[Brief] Without including any pictures, write out the data below exactly.

[The data]
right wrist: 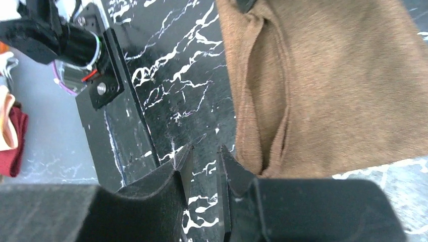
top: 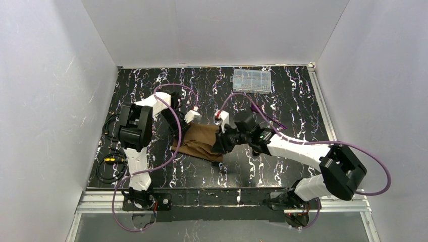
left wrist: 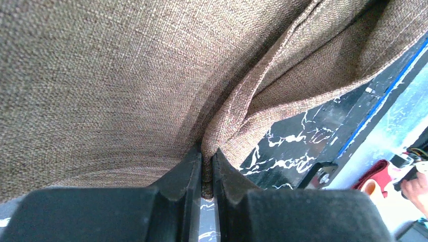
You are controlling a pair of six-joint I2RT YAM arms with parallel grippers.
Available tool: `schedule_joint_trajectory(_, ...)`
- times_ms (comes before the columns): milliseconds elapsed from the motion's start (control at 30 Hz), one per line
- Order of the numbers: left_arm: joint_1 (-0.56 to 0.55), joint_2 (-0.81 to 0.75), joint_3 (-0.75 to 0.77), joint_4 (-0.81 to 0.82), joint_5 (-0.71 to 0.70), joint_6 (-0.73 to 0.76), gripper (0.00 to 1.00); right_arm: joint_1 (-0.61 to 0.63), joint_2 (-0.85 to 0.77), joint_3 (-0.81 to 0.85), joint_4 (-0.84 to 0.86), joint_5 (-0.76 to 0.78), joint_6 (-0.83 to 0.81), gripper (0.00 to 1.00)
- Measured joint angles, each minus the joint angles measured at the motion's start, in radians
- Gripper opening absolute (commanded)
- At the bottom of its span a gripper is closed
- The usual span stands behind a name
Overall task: Fold the napkin into a case and place the utensils inside
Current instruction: Fold the lower triangle-folded napkin at the center of the board.
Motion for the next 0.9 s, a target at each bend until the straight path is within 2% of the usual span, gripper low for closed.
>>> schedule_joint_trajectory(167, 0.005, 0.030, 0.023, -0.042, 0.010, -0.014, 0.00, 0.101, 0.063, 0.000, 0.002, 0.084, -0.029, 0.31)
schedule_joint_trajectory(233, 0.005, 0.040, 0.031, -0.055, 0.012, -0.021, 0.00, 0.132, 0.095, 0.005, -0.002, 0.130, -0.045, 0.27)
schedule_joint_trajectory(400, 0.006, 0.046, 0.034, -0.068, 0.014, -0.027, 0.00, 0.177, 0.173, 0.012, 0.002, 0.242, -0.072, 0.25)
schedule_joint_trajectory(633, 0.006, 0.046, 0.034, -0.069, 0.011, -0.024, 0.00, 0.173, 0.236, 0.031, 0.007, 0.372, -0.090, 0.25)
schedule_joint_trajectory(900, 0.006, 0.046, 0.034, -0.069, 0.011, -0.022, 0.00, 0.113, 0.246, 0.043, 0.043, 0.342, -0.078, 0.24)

[Expected answer]
right wrist: 
top: 
left wrist: 
You are controlling a pair of six-joint I2RT YAM arms with parallel grippers.
Available tool: `schedule_joint_trajectory(_, ...)`
- times_ms (comes before the columns): milliseconds elapsed from the motion's start (control at 30 Hz), one per line
- Order of the numbers: left_arm: joint_1 (-0.56 to 0.55), joint_2 (-0.81 to 0.75), joint_3 (-0.75 to 0.77), joint_4 (-0.81 to 0.82), joint_5 (-0.71 to 0.70), joint_6 (-0.73 to 0.76), gripper (0.00 to 1.00); right_arm: joint_1 (-0.61 to 0.63), joint_2 (-0.85 to 0.77), joint_3 (-0.81 to 0.85), joint_4 (-0.84 to 0.86), joint_5 (-0.76 to 0.78), joint_6 (-0.83 to 0.81), gripper (0.00 to 1.00)
- Measured joint angles, each minus the joint angles measured at the motion's start, in radians
- Gripper opening absolute (commanded)
- At the bottom of its span a gripper is closed
- The usual span stands behind a name
Overall task: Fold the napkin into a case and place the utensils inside
Current instruction: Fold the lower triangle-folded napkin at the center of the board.
Motion for the next 0.9 s, a target at each bend until the straight path is within 2% of the usual span, gripper low for closed.
>>> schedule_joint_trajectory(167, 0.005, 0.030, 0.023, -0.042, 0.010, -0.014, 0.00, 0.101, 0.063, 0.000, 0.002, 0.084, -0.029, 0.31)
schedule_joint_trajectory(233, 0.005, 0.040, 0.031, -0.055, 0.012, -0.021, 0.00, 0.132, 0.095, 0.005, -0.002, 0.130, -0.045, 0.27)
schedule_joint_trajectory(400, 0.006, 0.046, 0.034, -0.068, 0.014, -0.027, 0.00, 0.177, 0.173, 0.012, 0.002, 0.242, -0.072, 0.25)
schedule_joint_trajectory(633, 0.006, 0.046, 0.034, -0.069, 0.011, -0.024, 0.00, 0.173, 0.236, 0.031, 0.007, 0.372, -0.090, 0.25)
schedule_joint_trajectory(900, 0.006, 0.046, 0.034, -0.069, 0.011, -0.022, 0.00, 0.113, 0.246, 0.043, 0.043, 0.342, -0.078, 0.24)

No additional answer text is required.